**WHAT YOU SHOULD DO**
Exactly reproduce the data from its first line through the line with "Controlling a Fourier", leaving out every line after it.

--- STORED DATA ---

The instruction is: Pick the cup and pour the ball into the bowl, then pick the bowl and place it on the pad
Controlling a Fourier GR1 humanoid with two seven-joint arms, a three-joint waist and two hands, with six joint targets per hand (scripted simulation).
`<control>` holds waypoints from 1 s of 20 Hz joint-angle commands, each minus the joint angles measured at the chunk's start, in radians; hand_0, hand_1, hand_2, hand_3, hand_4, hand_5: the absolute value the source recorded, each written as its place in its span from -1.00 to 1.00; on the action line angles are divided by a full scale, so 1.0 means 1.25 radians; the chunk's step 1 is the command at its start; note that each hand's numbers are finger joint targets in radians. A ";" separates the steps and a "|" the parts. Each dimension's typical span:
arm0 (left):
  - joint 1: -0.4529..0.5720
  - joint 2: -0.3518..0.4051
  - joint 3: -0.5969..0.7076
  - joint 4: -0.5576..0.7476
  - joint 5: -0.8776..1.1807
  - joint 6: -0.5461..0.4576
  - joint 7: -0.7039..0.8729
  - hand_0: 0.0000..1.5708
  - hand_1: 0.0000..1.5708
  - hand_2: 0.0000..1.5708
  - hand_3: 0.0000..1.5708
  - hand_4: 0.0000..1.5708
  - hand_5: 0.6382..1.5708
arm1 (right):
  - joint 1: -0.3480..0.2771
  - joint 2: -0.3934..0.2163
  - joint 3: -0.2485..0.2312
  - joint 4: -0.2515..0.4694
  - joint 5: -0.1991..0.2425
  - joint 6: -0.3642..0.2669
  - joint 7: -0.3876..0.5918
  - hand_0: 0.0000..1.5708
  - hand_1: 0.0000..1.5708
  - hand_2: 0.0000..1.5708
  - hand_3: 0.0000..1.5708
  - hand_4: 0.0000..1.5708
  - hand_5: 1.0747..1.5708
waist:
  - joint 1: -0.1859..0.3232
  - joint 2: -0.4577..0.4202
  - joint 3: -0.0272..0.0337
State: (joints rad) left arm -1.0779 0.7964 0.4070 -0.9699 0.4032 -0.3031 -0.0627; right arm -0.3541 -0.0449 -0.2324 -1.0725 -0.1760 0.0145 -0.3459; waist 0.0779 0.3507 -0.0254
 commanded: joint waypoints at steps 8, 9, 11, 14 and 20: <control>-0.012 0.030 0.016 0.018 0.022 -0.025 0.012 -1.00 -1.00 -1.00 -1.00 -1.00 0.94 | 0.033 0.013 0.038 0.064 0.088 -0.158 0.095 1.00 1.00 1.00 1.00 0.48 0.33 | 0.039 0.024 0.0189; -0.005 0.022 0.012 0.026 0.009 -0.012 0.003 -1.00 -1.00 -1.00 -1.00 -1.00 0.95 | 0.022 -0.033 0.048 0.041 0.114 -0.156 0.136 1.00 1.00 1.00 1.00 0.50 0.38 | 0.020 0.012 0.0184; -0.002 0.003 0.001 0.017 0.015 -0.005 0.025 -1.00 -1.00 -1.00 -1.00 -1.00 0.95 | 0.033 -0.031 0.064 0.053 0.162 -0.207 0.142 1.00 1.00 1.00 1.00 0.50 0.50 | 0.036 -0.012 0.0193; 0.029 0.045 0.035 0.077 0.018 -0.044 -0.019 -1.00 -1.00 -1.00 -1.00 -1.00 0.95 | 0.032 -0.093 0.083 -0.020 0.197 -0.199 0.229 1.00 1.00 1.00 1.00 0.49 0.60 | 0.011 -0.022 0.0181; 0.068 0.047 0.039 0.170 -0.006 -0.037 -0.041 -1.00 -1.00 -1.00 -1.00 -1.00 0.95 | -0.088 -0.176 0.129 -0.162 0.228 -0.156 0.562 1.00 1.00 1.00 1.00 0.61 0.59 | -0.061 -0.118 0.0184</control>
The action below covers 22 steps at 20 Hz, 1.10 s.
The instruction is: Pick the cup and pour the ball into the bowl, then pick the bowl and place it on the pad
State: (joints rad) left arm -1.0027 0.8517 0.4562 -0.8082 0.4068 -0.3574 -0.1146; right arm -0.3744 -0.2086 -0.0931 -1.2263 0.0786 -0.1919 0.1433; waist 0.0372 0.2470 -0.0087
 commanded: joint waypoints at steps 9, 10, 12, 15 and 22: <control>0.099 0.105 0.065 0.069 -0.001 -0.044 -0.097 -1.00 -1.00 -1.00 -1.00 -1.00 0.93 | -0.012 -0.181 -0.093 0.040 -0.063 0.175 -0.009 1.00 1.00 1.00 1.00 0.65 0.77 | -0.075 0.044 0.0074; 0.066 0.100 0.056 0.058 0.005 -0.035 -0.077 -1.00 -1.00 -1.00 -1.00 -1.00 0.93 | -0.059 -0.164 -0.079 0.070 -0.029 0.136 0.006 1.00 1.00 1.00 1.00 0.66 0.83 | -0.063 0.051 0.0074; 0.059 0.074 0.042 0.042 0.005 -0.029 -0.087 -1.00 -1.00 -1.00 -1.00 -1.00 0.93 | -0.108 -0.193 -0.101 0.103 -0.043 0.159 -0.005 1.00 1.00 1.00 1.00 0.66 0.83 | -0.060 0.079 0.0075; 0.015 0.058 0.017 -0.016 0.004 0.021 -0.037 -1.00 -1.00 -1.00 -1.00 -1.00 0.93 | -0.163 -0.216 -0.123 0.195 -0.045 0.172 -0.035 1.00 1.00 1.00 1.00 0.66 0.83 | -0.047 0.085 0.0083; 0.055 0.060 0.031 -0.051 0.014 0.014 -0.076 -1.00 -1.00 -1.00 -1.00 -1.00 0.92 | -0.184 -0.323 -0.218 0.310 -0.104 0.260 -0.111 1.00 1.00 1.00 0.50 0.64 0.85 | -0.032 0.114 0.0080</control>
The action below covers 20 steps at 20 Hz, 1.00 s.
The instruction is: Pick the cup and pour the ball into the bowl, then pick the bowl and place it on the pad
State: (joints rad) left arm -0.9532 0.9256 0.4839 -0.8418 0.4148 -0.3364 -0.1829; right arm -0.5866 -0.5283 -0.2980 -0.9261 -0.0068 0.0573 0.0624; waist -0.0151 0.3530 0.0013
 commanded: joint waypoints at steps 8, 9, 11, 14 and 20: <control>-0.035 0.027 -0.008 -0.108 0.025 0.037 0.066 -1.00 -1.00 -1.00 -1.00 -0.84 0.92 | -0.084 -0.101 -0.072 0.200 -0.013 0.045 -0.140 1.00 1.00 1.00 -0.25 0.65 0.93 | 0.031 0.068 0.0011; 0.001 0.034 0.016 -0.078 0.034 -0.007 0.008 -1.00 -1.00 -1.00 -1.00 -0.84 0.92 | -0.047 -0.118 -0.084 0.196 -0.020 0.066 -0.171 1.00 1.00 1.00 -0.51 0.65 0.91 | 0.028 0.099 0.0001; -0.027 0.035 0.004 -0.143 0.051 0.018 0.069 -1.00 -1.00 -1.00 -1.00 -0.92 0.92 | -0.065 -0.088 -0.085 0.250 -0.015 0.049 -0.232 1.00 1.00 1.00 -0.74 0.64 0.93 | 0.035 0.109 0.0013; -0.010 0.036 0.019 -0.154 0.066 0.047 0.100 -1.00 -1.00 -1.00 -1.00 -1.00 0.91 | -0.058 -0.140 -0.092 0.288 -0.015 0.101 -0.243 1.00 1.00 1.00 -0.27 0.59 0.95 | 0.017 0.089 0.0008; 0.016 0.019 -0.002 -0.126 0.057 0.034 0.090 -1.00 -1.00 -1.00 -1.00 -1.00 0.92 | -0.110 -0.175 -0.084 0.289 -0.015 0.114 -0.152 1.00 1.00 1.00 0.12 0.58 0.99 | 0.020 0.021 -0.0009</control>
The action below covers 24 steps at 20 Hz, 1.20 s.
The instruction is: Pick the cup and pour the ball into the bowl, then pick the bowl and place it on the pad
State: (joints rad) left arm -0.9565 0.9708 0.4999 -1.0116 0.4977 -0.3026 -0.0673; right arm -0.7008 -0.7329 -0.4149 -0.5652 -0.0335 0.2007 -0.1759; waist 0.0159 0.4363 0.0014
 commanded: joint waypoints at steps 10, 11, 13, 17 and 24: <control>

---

**SOLUTION FOR THIS TASK**
The instruction is: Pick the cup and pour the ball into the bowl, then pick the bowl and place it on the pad
Controlling a Fourier GR1 humanoid with two seven-joint arms, a three-joint waist and two hands, with six joint targets per hand (scripted simulation).

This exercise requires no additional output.